Personal information
- Date of birth: 13 May 1997 (age 29)
- Place of birth: Panevėžys, Lithuania
- Height: 1.93 m (6 ft 4 in)
- Position: Goalkeeper

Team information
- Current team: FK Žalgiris

Youth career
- 0000–2014: Panevėžio FA
- 2015–2016: Atlantas
- 2016: → Bournemouth (loan)
- 2016–2017: Lazio

Senior career*
- Years: Team / Apps / (Gls)
- 2015: Atlantas / 2 / (0)
- 2016: Atlantas / 6 / (0)
- 2017–2024: Lazio / 0 / (0)
- 2017–2018: → Salernitana (loan) / 7 / (0)
- 2018–2019: → Casertana (loan) / 24 / (0)
- 2019–2020: → Catanzaro (loan) / 0 / (0)
- 2020: → Sicula Leonzio (loan) / 10 / (0)
- 2020–2021: → Salernitana (loan) / 3 / (0)
- 2023–2024: → Perugia (loan) / 36 / (0)
- 2024–2025: Catania / 10 / (0)
- 2025: → Südtirol (loan) / 15 / (0)
- 2025–2026: Südtirol / 34 / (0)
- 2026–: Žalgiris / 0 / (0)

International career^{‡}
- 2013: Lithuania U17 / 8 / (0)
- 2015: Lithuania U18 / 5 / (0)
- 2015: Lithuania U19 / 6 / (0)
- 2017–2018: Lithuania U21 / 4 / (0)
- 2022–: Lithuania / 1 / (0)

= Marius Adamonis =

Lithuanian footballer (born 1997)

Marius Adamonis (born 13 May 1997) is a Lithuanian professional footballer who plays as a goalkeeper.

==Club career==
He made his Serie B debut for Salernitana on 7 October 2017 in a game against Ascoli.

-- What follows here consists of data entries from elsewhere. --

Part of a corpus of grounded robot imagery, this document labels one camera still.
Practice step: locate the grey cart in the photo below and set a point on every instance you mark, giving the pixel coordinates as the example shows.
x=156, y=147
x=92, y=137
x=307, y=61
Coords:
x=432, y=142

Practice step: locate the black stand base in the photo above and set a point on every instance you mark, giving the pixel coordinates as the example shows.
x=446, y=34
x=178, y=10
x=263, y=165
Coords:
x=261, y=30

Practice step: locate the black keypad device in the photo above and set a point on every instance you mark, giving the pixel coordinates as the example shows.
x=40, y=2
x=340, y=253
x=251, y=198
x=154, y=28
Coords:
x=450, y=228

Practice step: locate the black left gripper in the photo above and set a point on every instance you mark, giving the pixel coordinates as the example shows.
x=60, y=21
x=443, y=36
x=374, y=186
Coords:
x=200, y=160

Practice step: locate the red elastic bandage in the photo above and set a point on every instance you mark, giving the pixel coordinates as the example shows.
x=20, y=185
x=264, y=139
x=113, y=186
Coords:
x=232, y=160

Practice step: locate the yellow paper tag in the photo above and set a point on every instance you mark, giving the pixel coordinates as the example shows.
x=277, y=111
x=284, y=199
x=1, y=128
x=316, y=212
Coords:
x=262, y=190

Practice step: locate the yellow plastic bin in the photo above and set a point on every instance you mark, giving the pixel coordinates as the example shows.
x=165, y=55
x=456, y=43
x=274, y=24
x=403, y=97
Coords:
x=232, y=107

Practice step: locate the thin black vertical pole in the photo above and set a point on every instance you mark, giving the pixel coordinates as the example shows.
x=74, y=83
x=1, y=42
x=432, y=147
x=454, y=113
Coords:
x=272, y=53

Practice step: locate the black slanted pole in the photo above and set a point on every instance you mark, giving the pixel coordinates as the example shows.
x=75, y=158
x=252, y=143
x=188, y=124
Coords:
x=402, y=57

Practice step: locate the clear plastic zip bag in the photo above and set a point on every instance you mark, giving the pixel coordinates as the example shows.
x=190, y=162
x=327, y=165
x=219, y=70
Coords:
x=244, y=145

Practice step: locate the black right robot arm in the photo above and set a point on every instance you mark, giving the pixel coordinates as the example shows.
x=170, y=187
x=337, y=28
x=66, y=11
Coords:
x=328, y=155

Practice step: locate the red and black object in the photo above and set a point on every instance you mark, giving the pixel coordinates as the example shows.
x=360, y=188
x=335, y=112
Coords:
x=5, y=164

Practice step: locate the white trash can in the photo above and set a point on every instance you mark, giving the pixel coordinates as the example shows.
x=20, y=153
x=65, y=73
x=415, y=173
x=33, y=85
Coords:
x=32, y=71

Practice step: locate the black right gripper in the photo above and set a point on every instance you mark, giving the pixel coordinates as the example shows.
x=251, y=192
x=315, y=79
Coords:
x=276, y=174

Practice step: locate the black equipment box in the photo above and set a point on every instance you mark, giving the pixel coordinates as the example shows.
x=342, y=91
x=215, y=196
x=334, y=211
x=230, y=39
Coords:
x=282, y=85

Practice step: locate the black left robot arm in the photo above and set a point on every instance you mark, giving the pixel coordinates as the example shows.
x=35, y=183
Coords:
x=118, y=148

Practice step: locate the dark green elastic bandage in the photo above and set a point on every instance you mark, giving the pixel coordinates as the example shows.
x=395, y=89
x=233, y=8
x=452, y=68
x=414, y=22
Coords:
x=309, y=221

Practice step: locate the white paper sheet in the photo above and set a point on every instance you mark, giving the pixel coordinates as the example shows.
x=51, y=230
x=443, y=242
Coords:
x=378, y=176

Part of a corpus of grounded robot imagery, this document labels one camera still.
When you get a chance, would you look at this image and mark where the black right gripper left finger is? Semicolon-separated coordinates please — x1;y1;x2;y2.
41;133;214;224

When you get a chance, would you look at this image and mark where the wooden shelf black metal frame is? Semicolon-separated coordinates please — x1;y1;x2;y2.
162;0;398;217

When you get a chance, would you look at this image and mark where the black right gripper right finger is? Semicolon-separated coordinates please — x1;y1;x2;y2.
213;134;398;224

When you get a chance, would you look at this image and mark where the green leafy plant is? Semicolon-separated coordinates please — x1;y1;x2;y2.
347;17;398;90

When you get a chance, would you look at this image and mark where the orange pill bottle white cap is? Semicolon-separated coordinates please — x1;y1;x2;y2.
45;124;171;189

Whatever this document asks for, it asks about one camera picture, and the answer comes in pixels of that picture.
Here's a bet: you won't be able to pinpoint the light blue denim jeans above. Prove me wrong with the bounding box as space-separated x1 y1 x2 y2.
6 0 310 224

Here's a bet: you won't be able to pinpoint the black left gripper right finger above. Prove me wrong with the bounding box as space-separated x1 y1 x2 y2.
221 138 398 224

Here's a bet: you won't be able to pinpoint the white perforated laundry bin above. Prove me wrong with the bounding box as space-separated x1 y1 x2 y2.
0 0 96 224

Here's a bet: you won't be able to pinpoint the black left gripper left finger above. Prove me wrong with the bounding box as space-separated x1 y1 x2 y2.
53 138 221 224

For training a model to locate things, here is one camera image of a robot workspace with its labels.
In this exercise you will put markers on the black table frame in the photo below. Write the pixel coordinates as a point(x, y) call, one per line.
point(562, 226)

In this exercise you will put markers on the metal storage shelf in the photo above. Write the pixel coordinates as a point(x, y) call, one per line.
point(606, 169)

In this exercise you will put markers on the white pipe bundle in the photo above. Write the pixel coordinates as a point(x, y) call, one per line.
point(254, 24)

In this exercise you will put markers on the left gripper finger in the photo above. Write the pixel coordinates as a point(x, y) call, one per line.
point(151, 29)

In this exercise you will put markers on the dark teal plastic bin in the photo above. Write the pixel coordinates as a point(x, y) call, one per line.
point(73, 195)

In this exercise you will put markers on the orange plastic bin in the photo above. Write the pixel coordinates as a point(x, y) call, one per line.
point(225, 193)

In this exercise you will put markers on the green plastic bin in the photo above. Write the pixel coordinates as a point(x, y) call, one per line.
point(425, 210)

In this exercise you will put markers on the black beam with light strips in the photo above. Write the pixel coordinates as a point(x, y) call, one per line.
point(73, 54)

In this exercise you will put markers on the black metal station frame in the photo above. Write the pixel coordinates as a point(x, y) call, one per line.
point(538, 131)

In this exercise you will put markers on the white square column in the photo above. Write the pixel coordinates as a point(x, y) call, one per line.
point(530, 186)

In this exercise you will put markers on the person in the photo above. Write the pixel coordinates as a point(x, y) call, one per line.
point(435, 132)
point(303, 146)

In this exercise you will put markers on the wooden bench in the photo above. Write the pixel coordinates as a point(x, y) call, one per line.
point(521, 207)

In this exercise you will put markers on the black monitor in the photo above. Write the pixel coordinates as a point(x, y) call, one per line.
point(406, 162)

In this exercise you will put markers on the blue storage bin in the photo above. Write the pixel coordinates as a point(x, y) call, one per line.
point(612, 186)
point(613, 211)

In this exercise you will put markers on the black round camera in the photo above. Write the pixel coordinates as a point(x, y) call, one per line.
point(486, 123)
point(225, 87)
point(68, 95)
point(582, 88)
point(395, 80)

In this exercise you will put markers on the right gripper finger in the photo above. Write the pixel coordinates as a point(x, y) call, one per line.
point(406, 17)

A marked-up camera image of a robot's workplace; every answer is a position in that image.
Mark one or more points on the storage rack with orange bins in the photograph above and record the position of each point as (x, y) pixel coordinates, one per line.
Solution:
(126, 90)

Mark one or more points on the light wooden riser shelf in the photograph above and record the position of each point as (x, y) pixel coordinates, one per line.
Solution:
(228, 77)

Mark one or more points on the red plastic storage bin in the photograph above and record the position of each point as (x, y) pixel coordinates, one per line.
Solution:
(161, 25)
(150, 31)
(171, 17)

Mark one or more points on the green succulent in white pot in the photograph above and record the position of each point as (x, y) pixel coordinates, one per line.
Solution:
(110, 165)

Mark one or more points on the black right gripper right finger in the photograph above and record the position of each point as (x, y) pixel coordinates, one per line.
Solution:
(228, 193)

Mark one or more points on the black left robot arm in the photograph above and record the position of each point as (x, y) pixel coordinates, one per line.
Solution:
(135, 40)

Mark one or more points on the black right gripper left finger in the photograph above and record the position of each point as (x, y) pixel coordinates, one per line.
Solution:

On 31 July 2019, he joined Catanzaro in Serie C on a season-long loan.

On 17 January 2020, he moved on a new loan to Sicula Leonzio.

On 5 October 2020, he returned to Salernitana on another loan.

On 30 August 2023, he joined Perugia on a season-long loan.

On 29 June 2024, he joined Catania FC on permanent basis. On 9 January 2025, Adamonis moved on loan to Südtirol, with an obligation to make the transfer permanent if Südtirol avoids relegation.

==International==
He was first called up to the senior Lithuania national football team in June 2019 for the 2020 Euro qualifiers against Luxembourg and Serbia, but remained on the bench behind Džiugas Bartkus.

He made his debut during the friendly match against Estonia in November 2022.